Trajectory but no target in site

Mumford & Sons - Babel



I consider myself an early adopter of this band. Found them on a UK music blog in the fall of 2009, flipped for Sigh No More. Thought it was a fresh sound full of songs with passion and rousing choruses. It was extremely exciting to see them in a small venue on the stage of Mershon Auditorium in the spring of 2010, a sold out show of about 350 people that met and exceeded all expectations. I knew I’d never seen them for $12 again. They were breaking big. A few months later they were selling out hockey rinks.

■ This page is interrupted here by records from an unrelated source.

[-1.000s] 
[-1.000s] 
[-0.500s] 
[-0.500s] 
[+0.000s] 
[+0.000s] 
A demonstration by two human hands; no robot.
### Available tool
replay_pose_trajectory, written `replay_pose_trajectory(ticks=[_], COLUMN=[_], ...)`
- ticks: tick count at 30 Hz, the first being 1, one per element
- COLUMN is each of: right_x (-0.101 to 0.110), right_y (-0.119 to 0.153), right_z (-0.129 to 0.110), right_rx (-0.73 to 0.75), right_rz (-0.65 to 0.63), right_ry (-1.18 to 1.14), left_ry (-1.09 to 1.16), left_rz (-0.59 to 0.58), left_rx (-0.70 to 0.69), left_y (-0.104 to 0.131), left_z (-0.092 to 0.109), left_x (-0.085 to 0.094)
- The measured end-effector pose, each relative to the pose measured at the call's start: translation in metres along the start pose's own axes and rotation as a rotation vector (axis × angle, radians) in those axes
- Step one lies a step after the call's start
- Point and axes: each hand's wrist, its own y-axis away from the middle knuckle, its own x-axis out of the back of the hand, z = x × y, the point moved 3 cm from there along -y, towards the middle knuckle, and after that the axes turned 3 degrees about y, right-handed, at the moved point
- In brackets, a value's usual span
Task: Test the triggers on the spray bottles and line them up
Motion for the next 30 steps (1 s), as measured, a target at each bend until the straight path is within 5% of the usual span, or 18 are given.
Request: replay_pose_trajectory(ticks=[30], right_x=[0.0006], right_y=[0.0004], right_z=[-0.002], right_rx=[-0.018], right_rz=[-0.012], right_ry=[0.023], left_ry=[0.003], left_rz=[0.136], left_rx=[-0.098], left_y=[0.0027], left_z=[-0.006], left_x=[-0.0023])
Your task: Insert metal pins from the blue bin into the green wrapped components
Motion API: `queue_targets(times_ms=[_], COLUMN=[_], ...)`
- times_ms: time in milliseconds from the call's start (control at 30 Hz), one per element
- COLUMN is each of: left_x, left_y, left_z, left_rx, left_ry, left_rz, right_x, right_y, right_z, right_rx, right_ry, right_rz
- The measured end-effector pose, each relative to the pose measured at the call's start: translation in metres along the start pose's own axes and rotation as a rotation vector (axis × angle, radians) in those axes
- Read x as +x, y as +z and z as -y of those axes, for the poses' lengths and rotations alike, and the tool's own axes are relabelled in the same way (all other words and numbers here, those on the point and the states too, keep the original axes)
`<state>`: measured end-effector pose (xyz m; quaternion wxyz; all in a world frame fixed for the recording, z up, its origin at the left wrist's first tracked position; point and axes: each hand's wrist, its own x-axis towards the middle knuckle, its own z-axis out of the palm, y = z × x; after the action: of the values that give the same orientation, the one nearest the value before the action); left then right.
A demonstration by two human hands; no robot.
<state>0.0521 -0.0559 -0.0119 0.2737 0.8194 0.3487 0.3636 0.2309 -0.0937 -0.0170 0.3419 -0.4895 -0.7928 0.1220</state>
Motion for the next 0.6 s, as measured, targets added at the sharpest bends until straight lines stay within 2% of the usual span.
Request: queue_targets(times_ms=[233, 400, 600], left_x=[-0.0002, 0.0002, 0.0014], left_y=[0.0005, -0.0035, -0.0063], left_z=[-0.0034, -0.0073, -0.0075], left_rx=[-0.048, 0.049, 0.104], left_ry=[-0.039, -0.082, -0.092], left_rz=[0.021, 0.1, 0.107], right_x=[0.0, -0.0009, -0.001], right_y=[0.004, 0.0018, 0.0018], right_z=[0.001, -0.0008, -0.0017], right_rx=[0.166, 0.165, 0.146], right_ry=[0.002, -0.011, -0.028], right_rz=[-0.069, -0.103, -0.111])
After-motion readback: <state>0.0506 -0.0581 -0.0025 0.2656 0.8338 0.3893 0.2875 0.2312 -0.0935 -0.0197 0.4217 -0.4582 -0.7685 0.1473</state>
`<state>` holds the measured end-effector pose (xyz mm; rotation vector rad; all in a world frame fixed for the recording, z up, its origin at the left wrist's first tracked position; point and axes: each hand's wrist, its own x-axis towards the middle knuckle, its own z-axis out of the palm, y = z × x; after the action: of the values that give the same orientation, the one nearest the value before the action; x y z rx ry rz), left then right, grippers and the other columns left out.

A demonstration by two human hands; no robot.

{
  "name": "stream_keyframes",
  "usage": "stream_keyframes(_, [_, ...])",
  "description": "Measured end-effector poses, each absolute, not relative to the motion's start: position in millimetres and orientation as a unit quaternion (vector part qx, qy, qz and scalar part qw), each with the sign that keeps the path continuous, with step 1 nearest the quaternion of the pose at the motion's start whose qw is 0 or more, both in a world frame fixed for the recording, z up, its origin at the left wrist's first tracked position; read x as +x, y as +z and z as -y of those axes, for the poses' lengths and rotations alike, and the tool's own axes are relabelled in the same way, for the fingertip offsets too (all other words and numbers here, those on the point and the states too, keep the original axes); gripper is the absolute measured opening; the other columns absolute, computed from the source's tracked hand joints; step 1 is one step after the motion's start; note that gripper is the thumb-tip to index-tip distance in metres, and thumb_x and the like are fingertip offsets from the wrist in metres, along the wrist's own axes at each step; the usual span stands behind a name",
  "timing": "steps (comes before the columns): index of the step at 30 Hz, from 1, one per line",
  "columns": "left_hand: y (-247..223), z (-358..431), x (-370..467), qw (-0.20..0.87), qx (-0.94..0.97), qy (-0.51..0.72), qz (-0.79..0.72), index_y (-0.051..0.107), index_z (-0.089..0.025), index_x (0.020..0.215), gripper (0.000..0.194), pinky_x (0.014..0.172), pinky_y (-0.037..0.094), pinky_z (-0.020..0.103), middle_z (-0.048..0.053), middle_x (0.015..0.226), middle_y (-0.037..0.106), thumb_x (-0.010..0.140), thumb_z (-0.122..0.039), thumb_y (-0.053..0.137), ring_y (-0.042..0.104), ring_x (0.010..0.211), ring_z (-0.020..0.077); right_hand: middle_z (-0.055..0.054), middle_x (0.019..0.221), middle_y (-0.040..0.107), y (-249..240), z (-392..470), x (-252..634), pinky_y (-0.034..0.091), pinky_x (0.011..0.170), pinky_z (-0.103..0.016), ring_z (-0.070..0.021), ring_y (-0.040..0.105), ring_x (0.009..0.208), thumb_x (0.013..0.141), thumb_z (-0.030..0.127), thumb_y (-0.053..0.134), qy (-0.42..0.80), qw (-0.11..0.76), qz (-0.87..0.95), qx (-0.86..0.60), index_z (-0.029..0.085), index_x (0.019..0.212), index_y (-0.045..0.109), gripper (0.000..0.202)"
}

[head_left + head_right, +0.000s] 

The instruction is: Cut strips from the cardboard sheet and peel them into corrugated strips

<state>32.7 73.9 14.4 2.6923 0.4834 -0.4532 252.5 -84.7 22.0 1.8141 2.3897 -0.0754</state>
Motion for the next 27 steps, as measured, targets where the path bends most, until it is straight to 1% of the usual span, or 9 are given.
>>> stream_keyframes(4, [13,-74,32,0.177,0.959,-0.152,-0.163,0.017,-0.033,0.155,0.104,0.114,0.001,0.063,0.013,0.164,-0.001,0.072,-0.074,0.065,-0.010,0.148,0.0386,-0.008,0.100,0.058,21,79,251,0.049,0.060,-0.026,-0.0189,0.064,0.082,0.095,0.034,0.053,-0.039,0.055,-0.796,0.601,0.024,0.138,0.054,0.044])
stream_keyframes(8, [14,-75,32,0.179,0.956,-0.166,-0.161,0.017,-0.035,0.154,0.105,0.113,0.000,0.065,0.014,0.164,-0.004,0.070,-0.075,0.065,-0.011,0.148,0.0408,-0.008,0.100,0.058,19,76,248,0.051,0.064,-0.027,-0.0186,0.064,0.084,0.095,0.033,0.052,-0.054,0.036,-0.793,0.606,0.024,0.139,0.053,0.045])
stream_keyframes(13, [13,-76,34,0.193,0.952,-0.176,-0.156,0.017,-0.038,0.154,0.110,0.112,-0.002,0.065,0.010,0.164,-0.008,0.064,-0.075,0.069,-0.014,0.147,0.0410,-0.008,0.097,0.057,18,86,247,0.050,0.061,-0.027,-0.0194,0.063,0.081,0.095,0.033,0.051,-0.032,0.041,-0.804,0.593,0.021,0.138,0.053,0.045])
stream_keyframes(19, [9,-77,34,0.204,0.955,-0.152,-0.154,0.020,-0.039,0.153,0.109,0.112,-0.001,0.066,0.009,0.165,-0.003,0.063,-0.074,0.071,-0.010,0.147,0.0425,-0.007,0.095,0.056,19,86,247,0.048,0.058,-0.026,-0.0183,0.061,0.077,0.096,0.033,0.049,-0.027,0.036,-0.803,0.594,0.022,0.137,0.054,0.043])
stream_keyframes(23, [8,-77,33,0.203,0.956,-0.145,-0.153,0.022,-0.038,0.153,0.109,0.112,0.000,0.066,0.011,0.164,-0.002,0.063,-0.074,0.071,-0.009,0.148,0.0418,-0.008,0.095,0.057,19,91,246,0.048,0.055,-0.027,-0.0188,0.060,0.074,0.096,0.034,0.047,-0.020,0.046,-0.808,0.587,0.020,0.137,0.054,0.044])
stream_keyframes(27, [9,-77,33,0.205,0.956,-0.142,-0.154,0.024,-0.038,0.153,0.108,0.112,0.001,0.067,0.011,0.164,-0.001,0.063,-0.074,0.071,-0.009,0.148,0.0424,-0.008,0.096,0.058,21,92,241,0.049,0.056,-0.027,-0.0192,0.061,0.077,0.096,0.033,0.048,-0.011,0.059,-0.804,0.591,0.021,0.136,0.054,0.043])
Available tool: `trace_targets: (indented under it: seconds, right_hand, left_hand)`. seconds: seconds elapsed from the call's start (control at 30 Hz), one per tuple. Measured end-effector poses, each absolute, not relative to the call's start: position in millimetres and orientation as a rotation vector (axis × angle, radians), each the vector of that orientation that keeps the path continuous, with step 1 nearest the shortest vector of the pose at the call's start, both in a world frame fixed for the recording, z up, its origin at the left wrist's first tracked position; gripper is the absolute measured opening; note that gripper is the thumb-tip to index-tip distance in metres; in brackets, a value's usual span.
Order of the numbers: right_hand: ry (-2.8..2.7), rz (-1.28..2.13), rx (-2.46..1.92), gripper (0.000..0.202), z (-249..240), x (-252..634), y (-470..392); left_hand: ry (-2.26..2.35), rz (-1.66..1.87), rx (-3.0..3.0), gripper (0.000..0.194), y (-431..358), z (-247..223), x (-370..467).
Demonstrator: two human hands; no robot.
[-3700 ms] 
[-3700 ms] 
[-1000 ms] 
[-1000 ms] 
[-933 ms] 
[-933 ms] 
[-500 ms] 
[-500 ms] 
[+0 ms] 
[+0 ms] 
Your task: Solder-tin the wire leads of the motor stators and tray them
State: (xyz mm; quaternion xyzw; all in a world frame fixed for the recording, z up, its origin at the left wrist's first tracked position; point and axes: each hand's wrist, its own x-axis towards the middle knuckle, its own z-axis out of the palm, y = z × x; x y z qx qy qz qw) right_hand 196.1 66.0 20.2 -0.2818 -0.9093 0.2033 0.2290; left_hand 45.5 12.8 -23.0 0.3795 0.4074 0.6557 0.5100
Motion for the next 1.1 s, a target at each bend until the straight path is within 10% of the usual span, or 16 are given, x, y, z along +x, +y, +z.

Mumford & Sons are a hard working band. Their tour schedule is full. Their competence as musicians is not to be questioned. For the new record they road tested many of the songs before taking them to the studio, toning them for the most impact on their audience.

It did not work.

Producer Markus Dravs merely repeated the same formula of Sigh No More with the same sonic palette of guitars, banjos and the occasional horns. And the songs have the same scripted approach: start slow, build to a stomping middle with a shouting lead vocal, finish slow. Marcus Mumford’s songwriting approach is fairly cautious, if not lazy. Maybe in all the chaos of the past three years he has not had adequate time to pause and write? Mumford & Sons has offered this listener nothing new. Very little pulls me in here, or offers me a memorable line.

Babel’s going to sell, but it’s left me as cold as Arcade Fire’s Grammy hauling The Suburbs. I want to seem them do well, but not coast to an easy win with no risks or experimentation taken. It’s a safe record and I’m too old to take this personally. Maybe it will grow on me, or improve over time.